Prashant K. Singh, Maruf Sarwar, Elena Maklashina, Violetta Kotlyar, Sany Rajagukguk, Thomas M. Tomasiak, Gary Cecchini, Tina M. Iverson

Research output: Contribution to journalArticlepeer-review

9 Scopus citations


Background: Different quinone substrates are used by complex II. Results: Structural and kinetic analyses show that two arginine residues modulate the enzyme interaction with different quinones. Conclusion: Specific arginines compensate for each other in proton transfer during quinone oxidoreduction in the complex II homolog fumarate reductase. Significance: Plasticity in quinone binding may be important for bioenergetic transformations. Respiratory processes often use quinone oxidoreduction to generate a transmembrane proton gradient, making the 2H+/2e- quinone chemistry important for ATP synthesis. There are a variety of quinones used as electron carriers between bioenergetic proteins, and some respiratory proteins can functionally interact with more than one quinone type.
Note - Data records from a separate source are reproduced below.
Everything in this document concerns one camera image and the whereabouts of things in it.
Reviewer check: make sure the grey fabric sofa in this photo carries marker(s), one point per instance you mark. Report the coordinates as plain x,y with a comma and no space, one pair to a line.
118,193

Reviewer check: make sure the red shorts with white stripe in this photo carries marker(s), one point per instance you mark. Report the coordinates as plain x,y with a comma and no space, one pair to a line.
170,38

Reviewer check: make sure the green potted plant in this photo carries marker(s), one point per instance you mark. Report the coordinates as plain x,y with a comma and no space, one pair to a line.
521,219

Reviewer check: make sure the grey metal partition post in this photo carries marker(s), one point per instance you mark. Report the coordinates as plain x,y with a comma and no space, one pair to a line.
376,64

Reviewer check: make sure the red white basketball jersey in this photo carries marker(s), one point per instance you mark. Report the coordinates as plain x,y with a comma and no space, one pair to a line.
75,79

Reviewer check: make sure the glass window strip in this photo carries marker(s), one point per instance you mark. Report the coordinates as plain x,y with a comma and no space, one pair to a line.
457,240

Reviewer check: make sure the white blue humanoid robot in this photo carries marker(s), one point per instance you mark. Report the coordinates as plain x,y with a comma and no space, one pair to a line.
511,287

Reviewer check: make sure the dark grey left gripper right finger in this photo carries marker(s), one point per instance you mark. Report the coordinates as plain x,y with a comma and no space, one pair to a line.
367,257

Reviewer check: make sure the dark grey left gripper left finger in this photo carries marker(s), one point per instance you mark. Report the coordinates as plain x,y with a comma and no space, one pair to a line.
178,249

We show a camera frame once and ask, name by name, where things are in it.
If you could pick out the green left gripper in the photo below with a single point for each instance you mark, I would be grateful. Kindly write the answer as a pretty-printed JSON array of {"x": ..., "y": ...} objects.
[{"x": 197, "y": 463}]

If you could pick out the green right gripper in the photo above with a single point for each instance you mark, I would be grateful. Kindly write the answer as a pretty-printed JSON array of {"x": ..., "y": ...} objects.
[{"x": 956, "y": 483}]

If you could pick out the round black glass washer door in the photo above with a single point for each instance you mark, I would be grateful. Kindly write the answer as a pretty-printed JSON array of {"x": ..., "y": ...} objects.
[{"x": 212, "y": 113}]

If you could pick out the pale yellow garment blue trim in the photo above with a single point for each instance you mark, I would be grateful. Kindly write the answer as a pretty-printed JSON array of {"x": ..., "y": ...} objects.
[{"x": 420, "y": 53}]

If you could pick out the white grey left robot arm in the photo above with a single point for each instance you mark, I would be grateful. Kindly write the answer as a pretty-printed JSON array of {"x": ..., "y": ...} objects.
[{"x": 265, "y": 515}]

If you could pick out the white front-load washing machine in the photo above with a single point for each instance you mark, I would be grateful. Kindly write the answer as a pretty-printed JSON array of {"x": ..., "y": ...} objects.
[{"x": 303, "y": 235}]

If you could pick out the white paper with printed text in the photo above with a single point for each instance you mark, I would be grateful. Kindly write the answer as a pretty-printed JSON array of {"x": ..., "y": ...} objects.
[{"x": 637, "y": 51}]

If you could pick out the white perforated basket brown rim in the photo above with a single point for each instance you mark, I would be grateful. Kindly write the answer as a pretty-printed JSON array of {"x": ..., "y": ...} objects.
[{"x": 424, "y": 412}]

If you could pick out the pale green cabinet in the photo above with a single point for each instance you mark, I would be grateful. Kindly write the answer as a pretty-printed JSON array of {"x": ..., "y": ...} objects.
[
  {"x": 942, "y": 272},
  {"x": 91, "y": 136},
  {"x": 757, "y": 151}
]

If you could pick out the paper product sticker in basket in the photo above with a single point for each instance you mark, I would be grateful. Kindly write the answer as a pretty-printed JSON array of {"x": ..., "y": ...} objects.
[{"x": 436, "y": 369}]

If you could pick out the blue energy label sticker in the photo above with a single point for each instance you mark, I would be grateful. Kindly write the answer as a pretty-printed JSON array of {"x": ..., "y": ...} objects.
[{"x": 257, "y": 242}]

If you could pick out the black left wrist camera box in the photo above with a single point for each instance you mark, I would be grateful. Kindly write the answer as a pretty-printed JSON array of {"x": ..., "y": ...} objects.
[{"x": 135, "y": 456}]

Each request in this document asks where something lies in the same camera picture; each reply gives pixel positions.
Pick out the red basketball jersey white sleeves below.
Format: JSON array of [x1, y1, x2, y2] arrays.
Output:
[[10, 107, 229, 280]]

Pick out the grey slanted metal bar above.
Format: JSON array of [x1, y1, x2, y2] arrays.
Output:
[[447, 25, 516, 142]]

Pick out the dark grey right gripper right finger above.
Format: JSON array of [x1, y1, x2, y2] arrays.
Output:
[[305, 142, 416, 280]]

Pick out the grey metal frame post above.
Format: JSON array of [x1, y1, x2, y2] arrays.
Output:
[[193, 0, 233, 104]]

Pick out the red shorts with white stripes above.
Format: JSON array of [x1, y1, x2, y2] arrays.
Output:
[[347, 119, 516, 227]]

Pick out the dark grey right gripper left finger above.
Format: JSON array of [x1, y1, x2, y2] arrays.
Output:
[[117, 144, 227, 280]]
In the case of complex II homologs, which couple quinone chemistry to the interconversion of succinate and fumarate, the redox potentials of the biologically available ubiquinone and menaquinone aid in driving the chemical reaction in one direction. In the complex II homolog quinol:fumarate reductase, it has been demonstrated that menaquinol oxidation requires at least one proton shuttle, but many of the remaining mechanistic details of menaquinol oxidation are not fully understood, and little is known about ubiquinone reduction. In the current study, structural and computational studies suggest that the sequential removal of the two menaquinol protons may be accompanied by a rotation of the naphthoquinone ring to optimize the interaction with a second proton shuttling pathway. However, kinetic measurements of site-specific mutations of quinol: fumarate reductase variants show that ubiquinone reduction does not use the same pathway. Computational docking of ubiquinone followed by mutagenesis instead suggested redundant proton shuttles lining the ubiquinone-binding site or from direct transfer from solvent. These data show that the quinone-binding site provides an environment that allows multiple amino acid residues to participate in quinone oxidoreduction. This suggests that the quinone-binding site in complex II is inherently plastic and can robustly interact with different types of quinones.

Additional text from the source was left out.